# 01 Spotify Ingestion, Cleaning, and SQLite Load

This notebook ingests exported Spotify Streaming History JSON files, normalizes
them into a canonical event-level schema, creates listening session identifiers,
and loads the results into a SQLite database table called `listening_events`.

Notes:
- This notebook handles Spotify data only. Apple Music ingestion will be added later.
- The objective is to create a clean, analysis-ready event table, not compute KPIs.

In [1]:
import pandas as pd
import sqlite3
import json
from pathlib import Path
from datetime import timedelta

## Step 1, Define paths and basic parameters

Expected Spotify export files:
- `data/raw/spotify/StreamingHistory*.json`

Output:
- SQLite database: `data/processed/MusicPlatformInsights.db`
- Table: `listening_events`

In [2]:
# Database path
DatabasePath = "../data/processed/MusicPlatformInsights.db"

# Raw Spotify data path
RawDataPath = Path("../data/raw/spotify")

# Spotify streaming history files
SpotifyFiles = list(RawDataPath.glob("StreamingHistory*.json"))

# Basic parameters
MinPlaySeconds = 30
SessionGapMinutes = 30

In [3]:
SpotifyFiles

[PosixPath('../data/raw/spotify/StreamingHistory_music_1.json'),
 PosixPath('../data/raw/spotify/StreamingHistory_music_0.json')]

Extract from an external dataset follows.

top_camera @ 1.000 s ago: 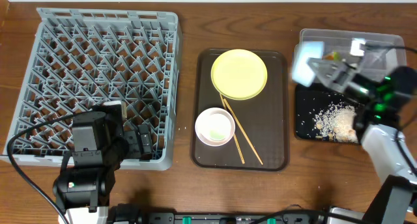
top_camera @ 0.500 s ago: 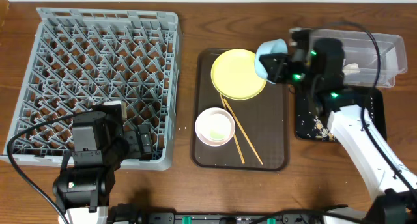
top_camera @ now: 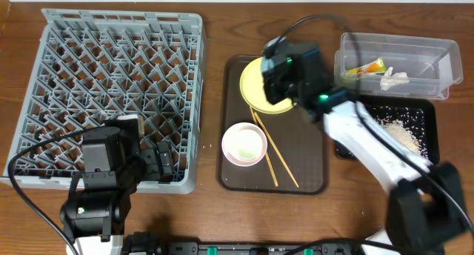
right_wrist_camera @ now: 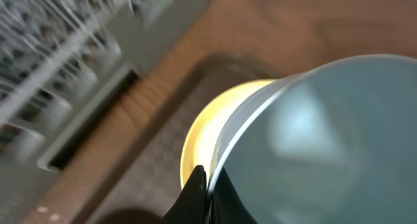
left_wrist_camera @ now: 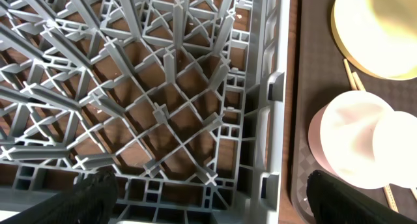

## Step 2 — Validate files and load raw Spotify JSON

In this step, we verify that the expected Spotify export files exist and load
their contents into memory as raw listening event records.

In [4]:
# Find all Spotify streaming history JSON files in the raw data folder.
# This should pick up files like StreamingHistory_music_0.json, StreamingHistory_music_1.json, etc.
files = list(RawDataPath.glob("StreamingHistory*.json"))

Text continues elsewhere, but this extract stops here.